O mercado do Carnaval carioca foi sacudido na noite desta sexta-feira (27) com o anúncio da contratação de Renato Lage pelo Paraíso do Tuiuti. Após amargar o antepenúltimo lugar no desfile deste ano, a agremiação de São Cristóvão aposta no carnavalesco — carinhosamente apelidado de “Mago” — para liderar seu projeto de 2027. O acordo foi selado em reunião com o presidente Renato Thor e o diretor-executivo Bruno Valle.
Lage, cuja trajetória se confunde com a modernização do espetáculo na década de 1990, terá sua apresentação oficial em abril, durante a festa de aniversário da escola.
O fim de uma era em Padre Miguel
A contratação ocorre dias após a Mocidade Independente de Padre Miguel anunciar a saída do artista. Renato Lage é o maior vencedor da história da Estrela Guia no Grupo Especial, tendo assinado três dos seis títulos da escola (1990, 1991 e 1996).
O retorno do Mago à Vila Vintém em 2024, no entanto, foi marcado por adversidades. Além dos resultados aquém das expectativas (penúltimo lugar em 2024 e 11º em 2025), o carnavalesco enfrentou o luto pessoal com a perda de sua esposa e parceira de criação, Márcia Lage, às vésperas do desfile do ano passado.
A polêmica da ‘Padroeira’
O desfile de 2025 da Mocidade, que homenageou Rita Lee, foi aclamado pelo público pela inventividade da comissão de frente de Marcelo Misailidis, que trouxe bruxas voadoras em triciclos. No entanto, o julgamento oficial gerou revolta na cúpula da escola.

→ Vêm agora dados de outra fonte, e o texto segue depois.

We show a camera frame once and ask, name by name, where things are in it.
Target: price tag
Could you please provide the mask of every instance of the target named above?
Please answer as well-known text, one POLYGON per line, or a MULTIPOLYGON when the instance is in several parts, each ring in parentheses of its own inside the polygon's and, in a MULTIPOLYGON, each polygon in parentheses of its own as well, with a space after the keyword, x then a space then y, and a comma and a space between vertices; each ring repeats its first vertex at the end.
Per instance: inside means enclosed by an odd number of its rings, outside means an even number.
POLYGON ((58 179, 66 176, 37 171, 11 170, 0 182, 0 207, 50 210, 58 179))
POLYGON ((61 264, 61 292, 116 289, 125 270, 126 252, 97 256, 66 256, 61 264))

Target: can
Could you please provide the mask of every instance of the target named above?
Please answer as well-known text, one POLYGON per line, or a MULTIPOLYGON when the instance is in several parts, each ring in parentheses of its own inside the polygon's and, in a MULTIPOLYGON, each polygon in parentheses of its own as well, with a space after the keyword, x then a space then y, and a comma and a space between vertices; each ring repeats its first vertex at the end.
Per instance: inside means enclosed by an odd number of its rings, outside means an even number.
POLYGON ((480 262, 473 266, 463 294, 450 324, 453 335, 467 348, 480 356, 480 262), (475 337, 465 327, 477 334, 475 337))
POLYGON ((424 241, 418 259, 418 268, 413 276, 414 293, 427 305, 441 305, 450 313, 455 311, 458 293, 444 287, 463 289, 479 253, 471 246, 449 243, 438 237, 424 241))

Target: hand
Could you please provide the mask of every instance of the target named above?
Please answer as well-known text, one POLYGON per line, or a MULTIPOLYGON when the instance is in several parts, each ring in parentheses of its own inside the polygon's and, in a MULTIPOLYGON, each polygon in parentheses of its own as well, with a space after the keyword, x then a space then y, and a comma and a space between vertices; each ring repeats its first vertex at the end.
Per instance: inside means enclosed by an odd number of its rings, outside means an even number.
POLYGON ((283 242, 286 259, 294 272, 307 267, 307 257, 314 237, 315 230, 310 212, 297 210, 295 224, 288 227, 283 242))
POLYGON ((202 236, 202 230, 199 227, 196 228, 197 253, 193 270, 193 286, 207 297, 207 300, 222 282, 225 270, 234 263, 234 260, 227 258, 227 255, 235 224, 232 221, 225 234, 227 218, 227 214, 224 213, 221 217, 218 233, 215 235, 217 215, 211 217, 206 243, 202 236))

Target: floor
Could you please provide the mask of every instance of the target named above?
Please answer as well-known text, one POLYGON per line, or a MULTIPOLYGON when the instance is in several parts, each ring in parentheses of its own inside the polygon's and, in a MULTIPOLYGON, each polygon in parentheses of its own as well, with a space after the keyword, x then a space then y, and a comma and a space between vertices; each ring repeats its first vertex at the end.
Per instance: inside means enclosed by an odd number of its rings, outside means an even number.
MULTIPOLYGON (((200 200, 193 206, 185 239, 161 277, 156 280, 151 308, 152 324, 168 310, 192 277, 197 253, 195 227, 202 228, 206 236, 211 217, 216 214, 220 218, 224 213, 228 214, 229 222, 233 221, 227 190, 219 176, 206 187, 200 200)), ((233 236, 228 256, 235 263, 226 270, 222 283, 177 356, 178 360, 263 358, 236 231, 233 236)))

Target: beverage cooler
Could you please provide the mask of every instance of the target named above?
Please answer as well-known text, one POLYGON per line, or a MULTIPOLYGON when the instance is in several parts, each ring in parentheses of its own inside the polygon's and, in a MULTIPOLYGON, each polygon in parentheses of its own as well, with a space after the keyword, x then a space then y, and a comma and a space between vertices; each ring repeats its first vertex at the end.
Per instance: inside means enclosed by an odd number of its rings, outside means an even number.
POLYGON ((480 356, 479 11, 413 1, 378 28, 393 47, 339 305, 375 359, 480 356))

A jurada Mônica Mançur tirou quatro décimos da agremiação no quesito Enredo, alegando que o termo “Padroeira” — usado no título do enredo — desconstruía o caráter libertário de Rita Lee por ser um título de ordem convencional ou religiosa. A Mocidade rebateu duramente nas redes sociais, lembrando que a própria cantora se autodenominava “padroeira da liberdade” em entrevistas, preferindo o título ao de “rainha do rock”.
O Desafio no Tuiuti
Com quatro títulos no Grupo Especial no currículo (três pela Mocidade e um pelo Salgueiro, em 2009), Renato Lage chega ao Tuiuti com a missão de recuperar o fôlego plástico da escola. Conhecido pelo uso magistral de materiais alternativos, estruturas metálicas e iluminação, o carnavalesco é visto como a peça-chave para tirar a azul e amarelo das posições de baixo da tabela e devolvê-la ao Sábado das Campeãs.